WHAT NEEDS TO BE DONE: From the entries below, reproduce exactly the line containing "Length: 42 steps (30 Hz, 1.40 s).", the line containing "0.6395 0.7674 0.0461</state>", and every line in between, with nothing added.
[Opening DATA SUPPLIED section]
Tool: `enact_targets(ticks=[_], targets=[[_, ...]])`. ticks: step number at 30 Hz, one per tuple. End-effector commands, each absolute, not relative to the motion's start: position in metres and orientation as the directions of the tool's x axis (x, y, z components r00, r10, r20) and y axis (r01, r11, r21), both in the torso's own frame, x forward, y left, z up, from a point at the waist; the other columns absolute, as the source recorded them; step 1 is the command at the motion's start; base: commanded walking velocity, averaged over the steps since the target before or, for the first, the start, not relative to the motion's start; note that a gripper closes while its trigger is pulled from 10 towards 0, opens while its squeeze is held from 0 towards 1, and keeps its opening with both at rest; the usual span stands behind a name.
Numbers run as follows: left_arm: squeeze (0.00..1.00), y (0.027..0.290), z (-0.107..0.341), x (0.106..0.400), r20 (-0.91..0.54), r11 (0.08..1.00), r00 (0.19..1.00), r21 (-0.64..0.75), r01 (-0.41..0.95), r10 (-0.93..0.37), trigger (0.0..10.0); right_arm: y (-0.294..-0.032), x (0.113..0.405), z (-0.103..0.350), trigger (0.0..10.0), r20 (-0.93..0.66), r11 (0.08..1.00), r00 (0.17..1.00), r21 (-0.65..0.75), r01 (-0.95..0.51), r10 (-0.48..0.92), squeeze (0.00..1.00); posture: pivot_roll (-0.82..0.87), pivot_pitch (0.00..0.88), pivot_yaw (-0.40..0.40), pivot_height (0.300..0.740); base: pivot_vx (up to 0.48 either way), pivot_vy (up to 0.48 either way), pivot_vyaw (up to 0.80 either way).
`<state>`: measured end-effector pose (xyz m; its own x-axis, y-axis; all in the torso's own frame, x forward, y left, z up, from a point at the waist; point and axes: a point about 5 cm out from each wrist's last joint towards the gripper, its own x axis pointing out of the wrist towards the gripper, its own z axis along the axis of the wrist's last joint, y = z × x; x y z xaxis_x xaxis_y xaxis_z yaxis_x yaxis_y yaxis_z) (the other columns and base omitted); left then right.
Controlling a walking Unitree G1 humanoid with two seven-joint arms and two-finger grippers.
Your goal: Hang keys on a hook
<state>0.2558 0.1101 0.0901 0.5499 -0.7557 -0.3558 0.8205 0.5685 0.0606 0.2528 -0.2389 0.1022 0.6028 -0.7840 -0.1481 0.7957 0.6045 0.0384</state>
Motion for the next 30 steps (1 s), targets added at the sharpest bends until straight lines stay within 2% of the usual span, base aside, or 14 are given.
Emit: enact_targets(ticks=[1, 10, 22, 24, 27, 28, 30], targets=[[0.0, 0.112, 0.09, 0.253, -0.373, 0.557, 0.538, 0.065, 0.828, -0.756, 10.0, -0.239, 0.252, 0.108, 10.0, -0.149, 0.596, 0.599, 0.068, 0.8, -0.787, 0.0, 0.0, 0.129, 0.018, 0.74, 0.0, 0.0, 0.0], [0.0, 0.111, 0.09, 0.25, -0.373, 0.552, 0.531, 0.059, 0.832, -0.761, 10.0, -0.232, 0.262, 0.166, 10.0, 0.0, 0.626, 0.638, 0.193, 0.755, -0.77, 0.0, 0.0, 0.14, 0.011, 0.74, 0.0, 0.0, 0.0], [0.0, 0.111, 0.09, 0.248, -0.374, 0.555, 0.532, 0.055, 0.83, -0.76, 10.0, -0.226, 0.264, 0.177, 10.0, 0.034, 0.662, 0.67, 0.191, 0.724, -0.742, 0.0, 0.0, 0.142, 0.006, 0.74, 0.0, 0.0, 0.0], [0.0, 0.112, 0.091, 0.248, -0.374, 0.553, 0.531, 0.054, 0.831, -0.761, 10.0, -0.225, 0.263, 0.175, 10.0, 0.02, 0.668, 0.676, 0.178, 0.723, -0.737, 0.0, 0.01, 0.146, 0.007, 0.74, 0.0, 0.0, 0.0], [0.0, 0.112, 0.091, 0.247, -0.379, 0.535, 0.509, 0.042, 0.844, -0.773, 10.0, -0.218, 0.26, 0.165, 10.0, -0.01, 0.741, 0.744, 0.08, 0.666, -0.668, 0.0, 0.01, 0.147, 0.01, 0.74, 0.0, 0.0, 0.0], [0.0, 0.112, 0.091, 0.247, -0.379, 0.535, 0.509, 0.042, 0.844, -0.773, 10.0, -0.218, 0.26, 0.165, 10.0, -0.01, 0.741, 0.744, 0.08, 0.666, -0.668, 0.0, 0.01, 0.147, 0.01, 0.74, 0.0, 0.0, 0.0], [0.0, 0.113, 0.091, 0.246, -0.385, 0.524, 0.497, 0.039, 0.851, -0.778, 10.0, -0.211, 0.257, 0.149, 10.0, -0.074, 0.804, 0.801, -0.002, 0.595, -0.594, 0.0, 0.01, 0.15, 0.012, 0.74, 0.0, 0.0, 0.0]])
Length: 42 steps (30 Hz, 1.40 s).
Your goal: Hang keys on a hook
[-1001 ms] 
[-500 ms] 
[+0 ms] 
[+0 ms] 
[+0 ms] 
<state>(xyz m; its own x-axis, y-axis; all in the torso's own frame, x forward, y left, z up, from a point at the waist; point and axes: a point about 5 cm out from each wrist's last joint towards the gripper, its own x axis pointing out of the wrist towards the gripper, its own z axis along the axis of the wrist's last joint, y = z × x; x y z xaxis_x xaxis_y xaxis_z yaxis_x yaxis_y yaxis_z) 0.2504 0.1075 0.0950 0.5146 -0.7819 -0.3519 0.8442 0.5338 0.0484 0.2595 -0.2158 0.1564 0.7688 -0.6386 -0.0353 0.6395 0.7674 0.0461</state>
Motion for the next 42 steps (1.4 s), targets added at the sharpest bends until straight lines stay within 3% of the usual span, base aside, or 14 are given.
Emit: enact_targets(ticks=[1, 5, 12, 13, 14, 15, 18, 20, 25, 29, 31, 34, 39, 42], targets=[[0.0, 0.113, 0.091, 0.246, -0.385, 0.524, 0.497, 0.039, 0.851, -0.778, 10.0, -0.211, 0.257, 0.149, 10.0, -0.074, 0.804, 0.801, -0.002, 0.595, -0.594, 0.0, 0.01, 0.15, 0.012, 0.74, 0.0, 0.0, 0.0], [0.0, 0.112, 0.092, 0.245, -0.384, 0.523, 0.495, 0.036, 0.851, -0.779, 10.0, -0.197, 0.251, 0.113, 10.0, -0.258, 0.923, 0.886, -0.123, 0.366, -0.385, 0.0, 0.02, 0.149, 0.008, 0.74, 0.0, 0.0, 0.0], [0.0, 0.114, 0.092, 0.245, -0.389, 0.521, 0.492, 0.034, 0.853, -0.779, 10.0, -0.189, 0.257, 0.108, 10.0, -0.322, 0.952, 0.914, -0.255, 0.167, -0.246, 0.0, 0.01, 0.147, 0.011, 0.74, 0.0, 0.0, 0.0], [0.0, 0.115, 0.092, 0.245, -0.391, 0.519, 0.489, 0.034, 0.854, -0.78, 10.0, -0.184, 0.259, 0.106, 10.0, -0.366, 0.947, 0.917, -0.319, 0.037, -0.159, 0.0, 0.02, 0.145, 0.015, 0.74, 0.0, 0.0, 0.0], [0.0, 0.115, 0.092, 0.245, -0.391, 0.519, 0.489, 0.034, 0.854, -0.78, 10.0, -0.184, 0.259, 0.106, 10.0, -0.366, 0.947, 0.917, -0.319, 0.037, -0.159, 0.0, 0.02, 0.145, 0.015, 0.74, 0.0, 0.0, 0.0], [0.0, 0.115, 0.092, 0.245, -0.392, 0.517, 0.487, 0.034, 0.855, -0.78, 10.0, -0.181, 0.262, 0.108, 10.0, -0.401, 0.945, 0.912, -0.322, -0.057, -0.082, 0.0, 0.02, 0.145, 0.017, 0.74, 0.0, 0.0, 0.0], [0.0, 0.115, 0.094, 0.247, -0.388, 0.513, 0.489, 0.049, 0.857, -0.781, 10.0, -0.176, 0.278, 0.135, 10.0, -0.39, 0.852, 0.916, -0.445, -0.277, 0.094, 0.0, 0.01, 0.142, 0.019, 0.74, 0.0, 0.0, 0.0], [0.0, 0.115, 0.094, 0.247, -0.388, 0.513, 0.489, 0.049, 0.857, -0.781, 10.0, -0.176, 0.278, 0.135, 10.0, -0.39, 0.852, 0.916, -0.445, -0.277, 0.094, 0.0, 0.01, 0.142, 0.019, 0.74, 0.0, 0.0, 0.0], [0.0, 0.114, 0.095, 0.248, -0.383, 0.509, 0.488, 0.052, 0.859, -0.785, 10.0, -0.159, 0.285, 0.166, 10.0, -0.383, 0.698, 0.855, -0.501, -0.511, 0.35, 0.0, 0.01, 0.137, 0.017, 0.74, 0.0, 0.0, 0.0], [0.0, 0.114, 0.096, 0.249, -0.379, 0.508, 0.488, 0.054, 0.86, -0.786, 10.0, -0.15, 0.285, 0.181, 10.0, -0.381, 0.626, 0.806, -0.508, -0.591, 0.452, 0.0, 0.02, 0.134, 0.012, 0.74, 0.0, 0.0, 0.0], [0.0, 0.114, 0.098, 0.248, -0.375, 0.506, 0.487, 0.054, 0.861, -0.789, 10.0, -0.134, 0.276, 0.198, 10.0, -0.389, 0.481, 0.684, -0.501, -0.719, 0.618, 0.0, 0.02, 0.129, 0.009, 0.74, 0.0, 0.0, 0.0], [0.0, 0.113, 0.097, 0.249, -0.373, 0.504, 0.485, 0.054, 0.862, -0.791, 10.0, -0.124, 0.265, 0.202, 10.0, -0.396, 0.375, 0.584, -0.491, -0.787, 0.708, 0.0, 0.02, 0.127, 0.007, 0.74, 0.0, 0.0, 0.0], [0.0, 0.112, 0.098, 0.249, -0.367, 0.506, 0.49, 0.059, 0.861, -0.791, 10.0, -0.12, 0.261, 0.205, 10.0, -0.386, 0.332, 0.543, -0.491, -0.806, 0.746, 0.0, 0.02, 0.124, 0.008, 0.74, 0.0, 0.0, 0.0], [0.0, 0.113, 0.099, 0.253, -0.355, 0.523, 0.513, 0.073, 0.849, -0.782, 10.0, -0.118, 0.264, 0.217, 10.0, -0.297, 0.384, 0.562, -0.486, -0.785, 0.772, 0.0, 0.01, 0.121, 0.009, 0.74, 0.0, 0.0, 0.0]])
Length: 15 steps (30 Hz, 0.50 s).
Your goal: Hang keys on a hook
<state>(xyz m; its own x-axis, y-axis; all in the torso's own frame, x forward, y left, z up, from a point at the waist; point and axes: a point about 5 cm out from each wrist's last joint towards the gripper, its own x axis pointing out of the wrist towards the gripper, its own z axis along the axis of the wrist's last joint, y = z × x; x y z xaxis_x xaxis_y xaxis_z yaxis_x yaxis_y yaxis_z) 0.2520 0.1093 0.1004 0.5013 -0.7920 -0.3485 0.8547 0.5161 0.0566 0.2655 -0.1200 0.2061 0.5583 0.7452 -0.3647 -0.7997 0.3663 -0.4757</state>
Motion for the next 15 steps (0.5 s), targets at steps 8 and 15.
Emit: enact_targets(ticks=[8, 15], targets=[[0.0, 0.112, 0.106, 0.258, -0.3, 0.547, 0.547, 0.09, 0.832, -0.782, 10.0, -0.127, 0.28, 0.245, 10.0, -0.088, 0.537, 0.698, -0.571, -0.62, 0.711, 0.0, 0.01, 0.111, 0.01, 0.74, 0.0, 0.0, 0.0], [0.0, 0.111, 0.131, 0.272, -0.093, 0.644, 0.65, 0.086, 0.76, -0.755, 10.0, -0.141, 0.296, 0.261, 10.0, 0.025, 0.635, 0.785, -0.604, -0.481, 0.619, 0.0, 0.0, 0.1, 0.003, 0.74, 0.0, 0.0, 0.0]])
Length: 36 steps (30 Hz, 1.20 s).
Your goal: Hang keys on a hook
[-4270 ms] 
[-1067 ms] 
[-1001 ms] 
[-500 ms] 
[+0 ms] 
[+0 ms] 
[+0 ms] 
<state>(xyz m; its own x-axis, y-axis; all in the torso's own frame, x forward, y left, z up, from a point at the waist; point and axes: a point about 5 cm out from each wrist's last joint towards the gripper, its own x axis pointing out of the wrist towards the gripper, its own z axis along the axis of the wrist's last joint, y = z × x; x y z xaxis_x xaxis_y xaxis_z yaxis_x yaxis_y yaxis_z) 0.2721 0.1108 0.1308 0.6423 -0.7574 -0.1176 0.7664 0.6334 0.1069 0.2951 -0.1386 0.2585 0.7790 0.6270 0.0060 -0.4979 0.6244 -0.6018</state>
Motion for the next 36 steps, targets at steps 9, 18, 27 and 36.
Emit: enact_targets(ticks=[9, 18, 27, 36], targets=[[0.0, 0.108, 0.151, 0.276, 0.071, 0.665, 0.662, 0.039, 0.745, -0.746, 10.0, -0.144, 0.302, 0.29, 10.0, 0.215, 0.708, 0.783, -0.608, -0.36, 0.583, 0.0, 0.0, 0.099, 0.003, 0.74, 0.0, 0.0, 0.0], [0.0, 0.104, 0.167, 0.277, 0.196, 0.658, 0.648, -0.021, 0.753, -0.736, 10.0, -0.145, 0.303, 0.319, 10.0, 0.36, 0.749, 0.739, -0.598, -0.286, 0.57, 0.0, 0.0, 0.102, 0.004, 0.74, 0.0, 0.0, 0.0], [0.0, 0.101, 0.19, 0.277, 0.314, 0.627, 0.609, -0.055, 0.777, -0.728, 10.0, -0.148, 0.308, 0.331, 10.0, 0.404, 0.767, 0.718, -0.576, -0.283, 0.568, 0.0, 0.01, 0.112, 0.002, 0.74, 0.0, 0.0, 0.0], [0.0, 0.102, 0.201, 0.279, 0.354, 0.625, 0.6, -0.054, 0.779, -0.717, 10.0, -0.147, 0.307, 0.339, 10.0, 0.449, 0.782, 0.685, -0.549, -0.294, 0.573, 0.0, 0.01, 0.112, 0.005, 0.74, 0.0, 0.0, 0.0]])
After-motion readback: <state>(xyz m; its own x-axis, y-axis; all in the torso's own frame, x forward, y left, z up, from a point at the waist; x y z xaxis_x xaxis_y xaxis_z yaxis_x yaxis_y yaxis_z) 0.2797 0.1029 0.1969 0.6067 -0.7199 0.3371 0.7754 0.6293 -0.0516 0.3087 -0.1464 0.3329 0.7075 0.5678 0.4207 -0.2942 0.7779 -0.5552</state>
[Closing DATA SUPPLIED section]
WRITTEN RESPONSE:
Length: 42 steps (30 Hz, 1.40 s).
Your goal: Hang keys on a hook
[-1001 ms] 
[-500 ms] 
[+0 ms] 
[+0 ms] 
[+0 ms] 
<state>(xyz m; its own x-axis, y-axis; all in the torso's own frame, x forward, y left, z up, from a point at the waist; point and axes: a point about 5 cm out from each wrist's last joint towards the gripper, its own x axis pointing out of the wrist towards the gripper, its own z axis along the axis of the wrist's last joint, y = z × x; x y z xaxis_x xaxis_y xaxis_z yaxis_x yaxis_y yaxis_z) 0.2504 0.1075 0.0950 0.5146 -0.7819 -0.3519 0.8442 0.5338 0.0484 0.2595 -0.2158 0.1564 0.7688 -0.6386 -0.0353 0.6395 0.7674 0.0461</state>

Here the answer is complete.